• Assignment
Nothing is to be output except the lines from the one containing "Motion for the" through the end of the material, each reproduced exactly.

• Supplied information
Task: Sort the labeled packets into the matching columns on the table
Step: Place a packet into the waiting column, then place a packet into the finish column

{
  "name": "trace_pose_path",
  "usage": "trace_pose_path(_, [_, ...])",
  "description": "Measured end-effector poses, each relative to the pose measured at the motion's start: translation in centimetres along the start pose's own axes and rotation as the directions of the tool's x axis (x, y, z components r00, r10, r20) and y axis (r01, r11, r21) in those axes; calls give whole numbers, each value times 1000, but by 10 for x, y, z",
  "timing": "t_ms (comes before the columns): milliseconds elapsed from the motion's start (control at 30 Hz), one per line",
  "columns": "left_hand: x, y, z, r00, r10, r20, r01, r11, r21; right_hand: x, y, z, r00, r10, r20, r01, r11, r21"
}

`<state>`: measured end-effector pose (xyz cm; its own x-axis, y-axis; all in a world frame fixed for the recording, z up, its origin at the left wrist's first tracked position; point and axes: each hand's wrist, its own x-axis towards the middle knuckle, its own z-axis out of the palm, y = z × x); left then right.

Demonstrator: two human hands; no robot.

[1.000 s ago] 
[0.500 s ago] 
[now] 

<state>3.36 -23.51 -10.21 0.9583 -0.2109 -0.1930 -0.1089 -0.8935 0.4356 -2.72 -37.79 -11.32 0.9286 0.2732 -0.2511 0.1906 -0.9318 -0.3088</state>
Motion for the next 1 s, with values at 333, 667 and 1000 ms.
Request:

• Output
Motion for the next 1 s, with values at 333, 667 and 1000 ms.
Request:

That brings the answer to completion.